OU: How does regulation differ between municipalities?
KB: Everyone has a different population and makeup. They’re going to regulate very differently in Humboldt County than in San Diego.
Quite a lot of municipal officers in small jurisdictions don’t have the same amount of money for research as places like L.A., Sacramento, San Francisco, and San Diego. Those larger cities can create a department of cannabis and staff it to create regulations and zoning. They have the money to do this.
A lot of really small places don’t have the money for staff to come up with new regulations and pay consultants or lawyers to make sure they’re doing this in the best way possible.
The conference is particularly helpful for small communities that don’t have as many resources. Oftentimes those are the most negatively impacted by the War on Drugs. They need this information the most.
OU: What is the goal of the CCC?
KB: Let’s put these people together, share information and hopefully write better code. Let’s learn from each other’s mistakes, create an environment where citizens in each municipality have the opportunity to work in cannabis whether it’s farming, manufacturing, retail, or delivery.
OU: What are some of the questions regulators must account for as they write laws for their communities?
KB: Where can these cannabis retailers and manufacturers be zoned? How do local police officers handle when someone is driving under the influence of marijuana? How do they create a licensing structure that communicates with the state in a way that makes sense?
That’s really the goal for this conference to get all of these officials together in the same room and get them talking about what’s working and what isn’t working, to share best practices and lessons learned in writing codes and the creation and enforcement of policy.
OU: How is education important to regulators?
We’re really excited to have Dale speak. It will be great for these municipal officials to hear from Oaksterdam because oftentimes they write laws and they don’t always understand how their code or new zoning systems affect the actual businesses themselves.
There tends to be a lack of knowledge among public officials for example the equipment used, the banking and tax impediments, the social aspects.
Most cannabis businesses are all cash. They can’t bank in the same way, so how do you collect taxes from a business that can’t just deposit money?
There is also a lack of knowledge about the difference between cannabis and synthetic cannabis.
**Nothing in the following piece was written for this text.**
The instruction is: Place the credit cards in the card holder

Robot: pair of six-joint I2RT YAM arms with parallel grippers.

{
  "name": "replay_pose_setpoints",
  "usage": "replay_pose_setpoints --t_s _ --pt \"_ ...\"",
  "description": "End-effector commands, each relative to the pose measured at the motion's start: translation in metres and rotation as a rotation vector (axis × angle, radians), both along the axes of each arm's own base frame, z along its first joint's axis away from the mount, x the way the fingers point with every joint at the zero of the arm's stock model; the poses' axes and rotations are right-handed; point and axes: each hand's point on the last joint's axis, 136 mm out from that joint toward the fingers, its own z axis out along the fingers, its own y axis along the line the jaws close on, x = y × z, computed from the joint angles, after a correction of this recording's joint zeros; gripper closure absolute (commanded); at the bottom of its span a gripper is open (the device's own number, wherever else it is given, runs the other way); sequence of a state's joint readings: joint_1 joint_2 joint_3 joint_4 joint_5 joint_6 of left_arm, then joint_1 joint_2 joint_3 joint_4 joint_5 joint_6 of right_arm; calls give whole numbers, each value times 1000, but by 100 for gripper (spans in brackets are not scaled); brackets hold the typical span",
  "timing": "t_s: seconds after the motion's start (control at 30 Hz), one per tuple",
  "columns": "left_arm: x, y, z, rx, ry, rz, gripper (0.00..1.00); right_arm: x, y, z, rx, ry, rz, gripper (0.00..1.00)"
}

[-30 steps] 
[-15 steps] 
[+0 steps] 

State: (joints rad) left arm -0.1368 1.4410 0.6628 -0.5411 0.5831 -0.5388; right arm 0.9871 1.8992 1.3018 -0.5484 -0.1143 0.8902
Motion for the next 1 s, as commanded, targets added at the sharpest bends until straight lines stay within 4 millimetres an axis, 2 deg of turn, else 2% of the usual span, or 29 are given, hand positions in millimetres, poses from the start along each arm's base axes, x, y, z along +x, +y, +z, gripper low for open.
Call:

OU: What about education when it comes to handling cannabis businesses that once were illicit and now want to be legal?
KB: There needs to be a lot of education when it comes to handling a cannabis business that was an illicit business that wants to be legal. A lot of businesses in California have been illicit for years. Now they have the opportunity to be legal businesses that are licensed. The local municipality has to shift its focus from ‘this is a business I need to shut down’ to ‘this is a business I need to work with to help them become licensed, understand fire and safety codes, labor laws, and do all these things they haven’t had to do before. Let’s bring them into the legal fold, as opposed to tamp down the business, destroy the product, and put people in jail.
It’s a shift that has to happen, especially in those communities negatively impacted by the War on Drugs. There is a huge social equity component to understand. These shifts are important.